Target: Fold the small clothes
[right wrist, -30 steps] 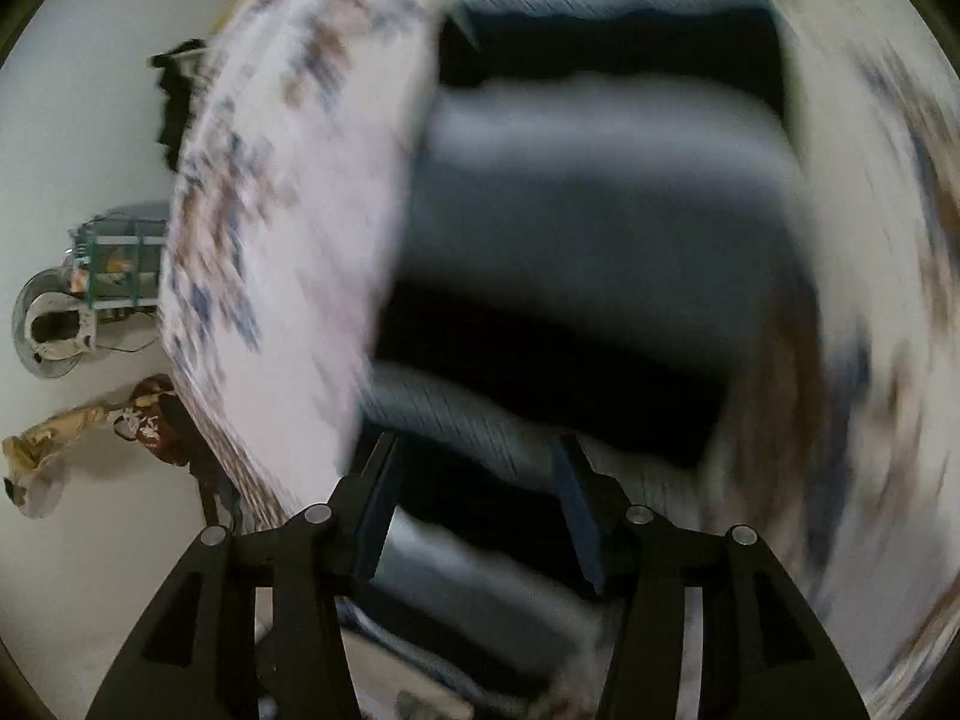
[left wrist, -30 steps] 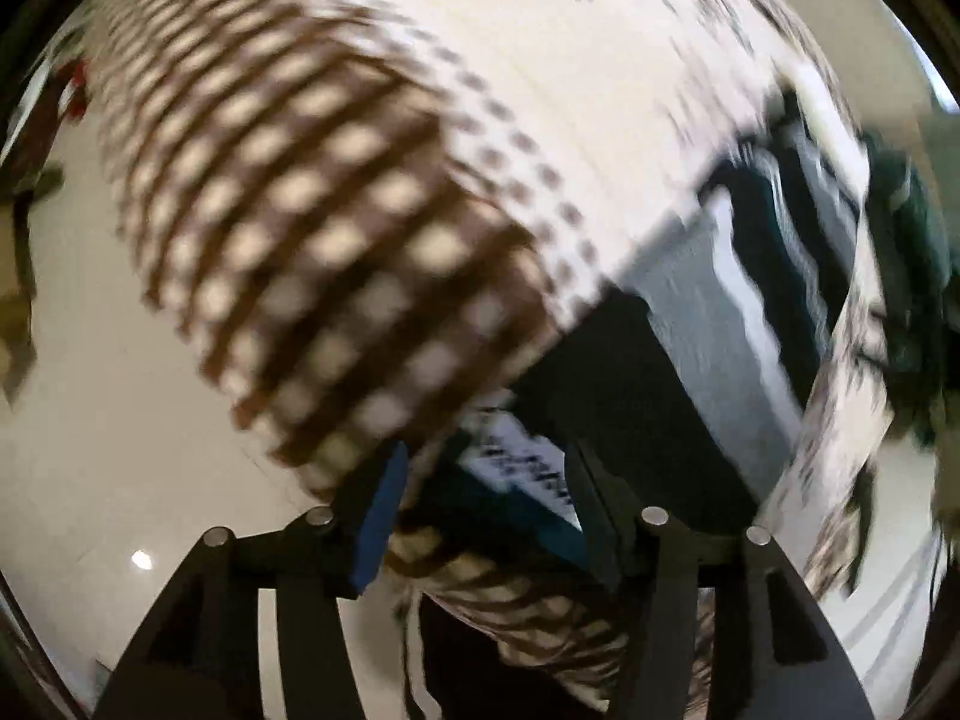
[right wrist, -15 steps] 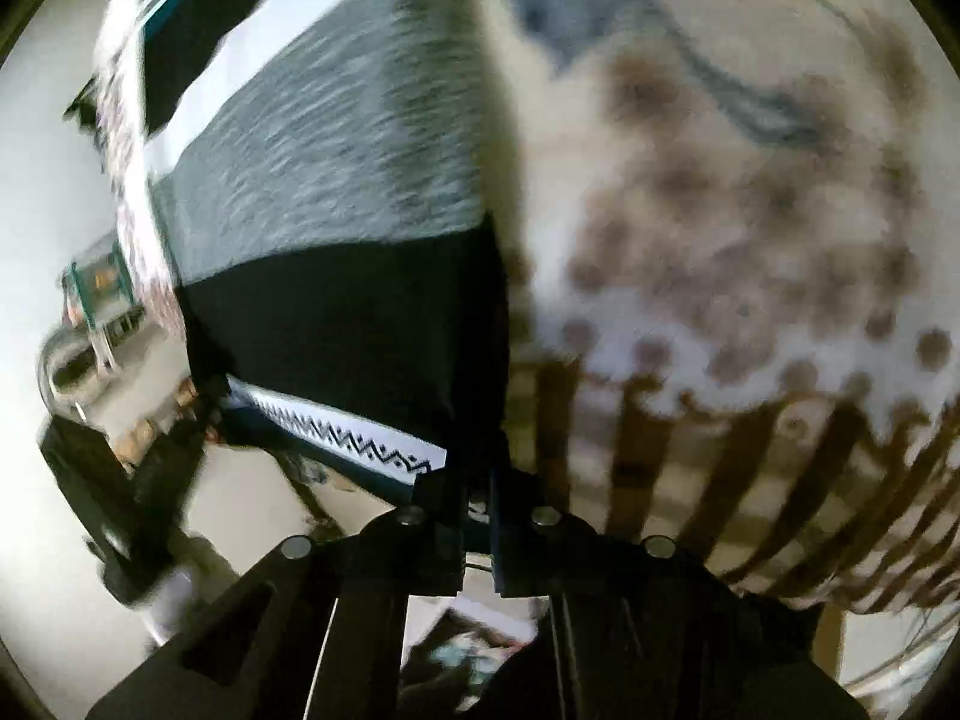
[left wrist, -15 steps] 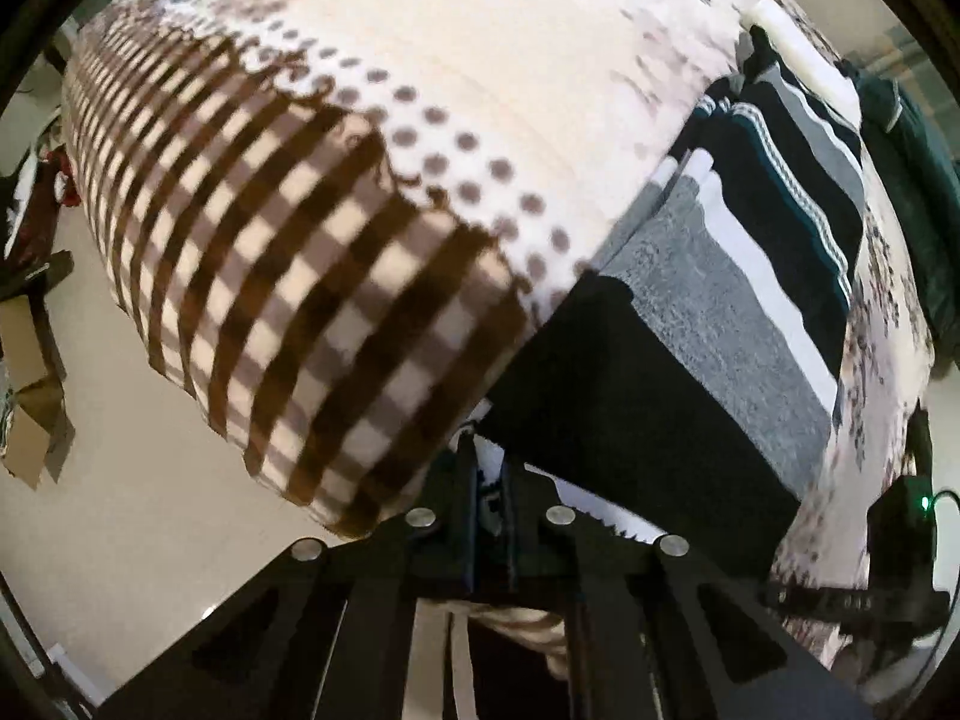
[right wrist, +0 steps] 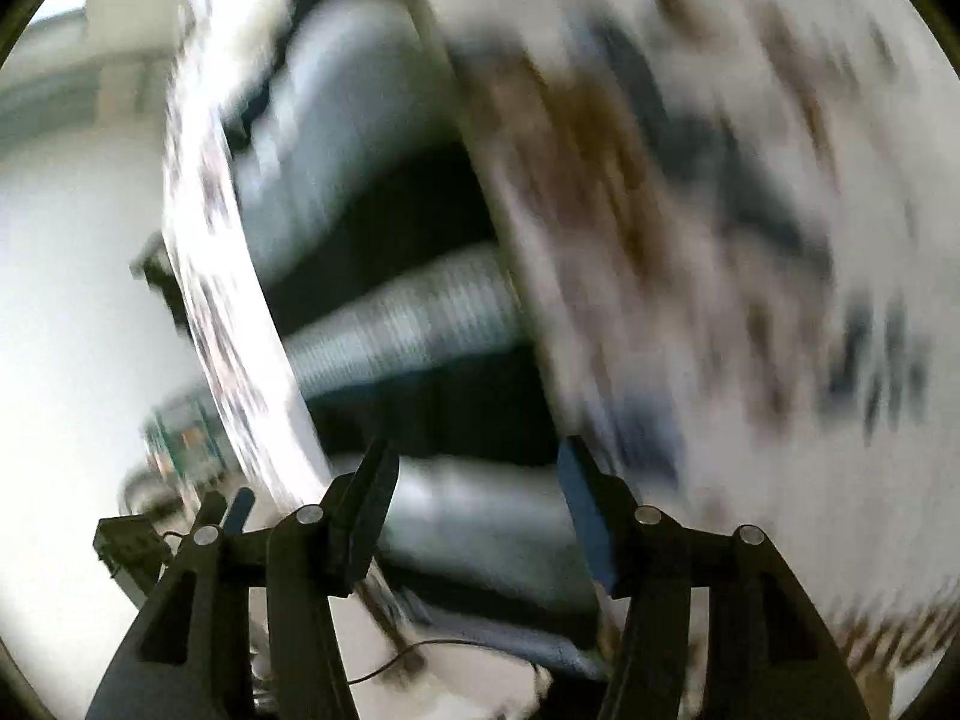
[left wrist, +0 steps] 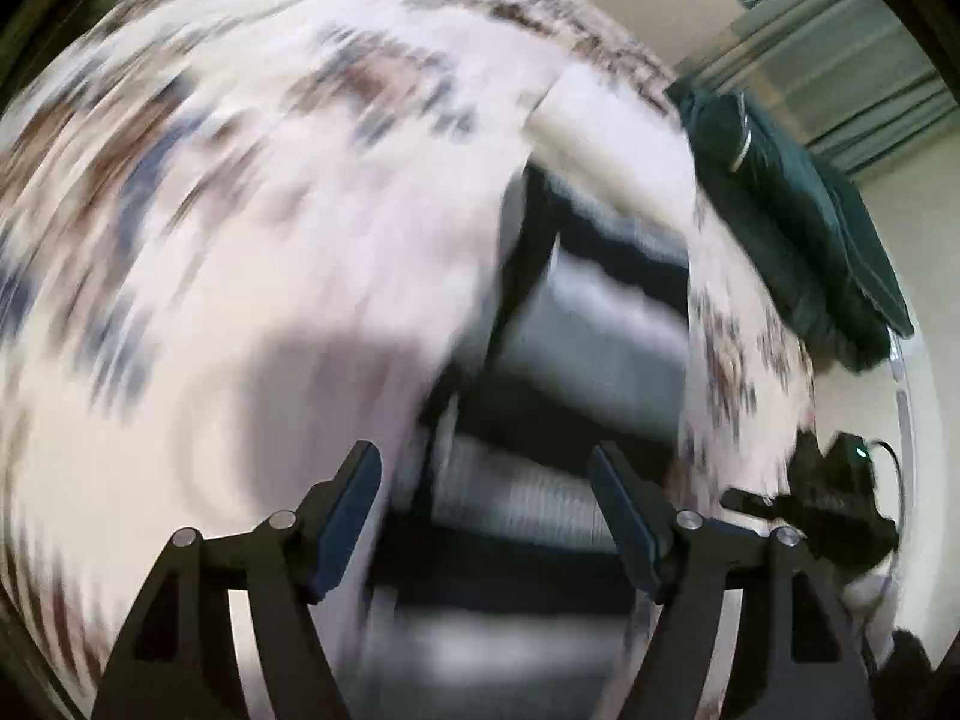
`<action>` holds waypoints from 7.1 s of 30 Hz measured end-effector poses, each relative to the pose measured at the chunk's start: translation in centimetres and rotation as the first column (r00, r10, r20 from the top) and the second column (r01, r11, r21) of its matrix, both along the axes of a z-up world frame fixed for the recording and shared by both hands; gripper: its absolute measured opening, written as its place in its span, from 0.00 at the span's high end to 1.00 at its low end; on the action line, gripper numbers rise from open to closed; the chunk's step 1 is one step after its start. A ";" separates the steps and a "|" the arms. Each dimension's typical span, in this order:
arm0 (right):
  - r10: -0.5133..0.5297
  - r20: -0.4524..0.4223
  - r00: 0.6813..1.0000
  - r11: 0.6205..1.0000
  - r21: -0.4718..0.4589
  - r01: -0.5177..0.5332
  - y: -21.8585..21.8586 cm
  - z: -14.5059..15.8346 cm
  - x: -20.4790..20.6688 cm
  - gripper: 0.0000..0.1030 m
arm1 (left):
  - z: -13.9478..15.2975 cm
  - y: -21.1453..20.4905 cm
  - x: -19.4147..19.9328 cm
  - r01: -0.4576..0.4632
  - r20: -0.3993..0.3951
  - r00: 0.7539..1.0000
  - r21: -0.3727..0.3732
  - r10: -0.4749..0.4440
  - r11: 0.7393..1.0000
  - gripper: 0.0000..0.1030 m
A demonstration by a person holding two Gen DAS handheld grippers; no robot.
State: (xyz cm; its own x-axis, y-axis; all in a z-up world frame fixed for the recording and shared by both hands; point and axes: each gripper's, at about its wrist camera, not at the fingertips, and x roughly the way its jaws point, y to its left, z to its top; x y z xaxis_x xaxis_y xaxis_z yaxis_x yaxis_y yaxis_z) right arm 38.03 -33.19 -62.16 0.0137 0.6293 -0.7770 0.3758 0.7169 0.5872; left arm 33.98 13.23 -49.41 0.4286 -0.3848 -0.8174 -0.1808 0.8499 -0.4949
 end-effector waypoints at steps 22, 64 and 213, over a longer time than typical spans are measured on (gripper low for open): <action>0.112 0.196 0.974 0.948 -0.315 -0.045 2.3 -2.5 28.2 0.96 | -7.9 -0.7 22.3 0.143 0.025 0.990 -0.037 -0.142 0.989 0.95; 0.001 -0.257 0.966 0.993 0.115 0.029 3.2 -8.8 -26.1 0.47 | -10.1 -1.9 -22.4 0.164 -0.402 0.900 -0.052 -0.170 0.985 0.32; -0.023 0.002 1.000 0.969 -0.245 0.022 -0.5 -2.7 0.3 0.93 | -12.5 -0.9 -10.4 -0.142 -0.332 0.911 0.305 0.245 0.942 0.00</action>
State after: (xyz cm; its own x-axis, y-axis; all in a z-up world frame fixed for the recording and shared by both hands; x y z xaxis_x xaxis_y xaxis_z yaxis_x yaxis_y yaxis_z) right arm 38.33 -33.73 -64.88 0.0254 0.4195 -0.9074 0.3936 0.8302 0.3948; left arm 23.62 12.35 -61.93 0.1281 -0.0685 -0.9894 -0.4776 0.8701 -0.1221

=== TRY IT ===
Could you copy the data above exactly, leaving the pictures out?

=== REPLY ===
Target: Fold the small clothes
[right wrist, -30 steps] 
[left wrist, -30 steps] 
[right wrist, -15 steps] 
[left wrist, -15 steps] 
[right wrist, +0 steps] 
[left wrist, +0 steps] 
`<action>` holds waypoints from 7.1 s of 30 Hz measured end-effector poses, each relative to the pose measured at the chunk's start: translation in centimetres and rotation as the first column (r00, r10, r20 from the top) and the second column (r01, r11, r21) of its matrix, both along the axes of a z-up world frame fixed for the recording and shared by both hands; gripper: its absolute measured opening, written as its place in its span, from 0.00 at the span's high end to 1.00 at its low end; on the action line, gripper numbers rise from open to closed; the chunk's step 1 is one step after its start. A ";" separates the steps and a "|" the arms. Each dimension's typical span, in this order:
arm0 (right):
  - r10: -0.5133..0.5297
  - r20: -0.4524..0.4223
  - r00: 0.6813..1.0000
  - r11: 0.6205..1.0000
  - r21: -0.4718..0.4589
  - r01: -0.5177..0.5332
  - y: -21.8585..21.8586 cm
  - z: -14.5059..15.8346 cm
  - x: -20.4790..20.6688 cm
  - gripper: 0.0000..0.1030 m
arm1 (left):
  - z: -13.9478..15.2975 cm
  - y: -21.1453..20.4905 cm
  - x: -19.4147..19.9328 cm
  - r01: -0.4576..0.4632
  - r20: -0.3993..0.3951
  - r00: 0.7539..1.0000
  - r21: -0.3727..0.3732
  - r10: -0.4749..0.4440
  - r11: 0.7393..1.0000
  - gripper: 0.0000..0.1030 m
A demonstration by a person holding two Gen DAS handheld grippers; no robot.
State: (xyz cm; its own x-axis, y-axis; all in a z-up world frame fixed for the recording and shared by both hands; point and axes: each gripper's, at about its wrist camera, not at the fingertips, and x roughly the way its jaws point, y to its left, z to its top; x y z xaxis_x xaxis_y xaxis_z yaxis_x yaxis_y yaxis_z) right arm 38.03 -33.19 -62.16 0.0137 0.6293 -0.7770 0.3758 0.7169 0.5872; left arm 33.98 13.23 -49.41 0.4286 -0.3848 -0.8174 -0.1808 0.8499 -0.4949
 end-effector waypoints at steps 22, 64 and 213, over a longer time than typical spans are measured on (gripper low for open): <action>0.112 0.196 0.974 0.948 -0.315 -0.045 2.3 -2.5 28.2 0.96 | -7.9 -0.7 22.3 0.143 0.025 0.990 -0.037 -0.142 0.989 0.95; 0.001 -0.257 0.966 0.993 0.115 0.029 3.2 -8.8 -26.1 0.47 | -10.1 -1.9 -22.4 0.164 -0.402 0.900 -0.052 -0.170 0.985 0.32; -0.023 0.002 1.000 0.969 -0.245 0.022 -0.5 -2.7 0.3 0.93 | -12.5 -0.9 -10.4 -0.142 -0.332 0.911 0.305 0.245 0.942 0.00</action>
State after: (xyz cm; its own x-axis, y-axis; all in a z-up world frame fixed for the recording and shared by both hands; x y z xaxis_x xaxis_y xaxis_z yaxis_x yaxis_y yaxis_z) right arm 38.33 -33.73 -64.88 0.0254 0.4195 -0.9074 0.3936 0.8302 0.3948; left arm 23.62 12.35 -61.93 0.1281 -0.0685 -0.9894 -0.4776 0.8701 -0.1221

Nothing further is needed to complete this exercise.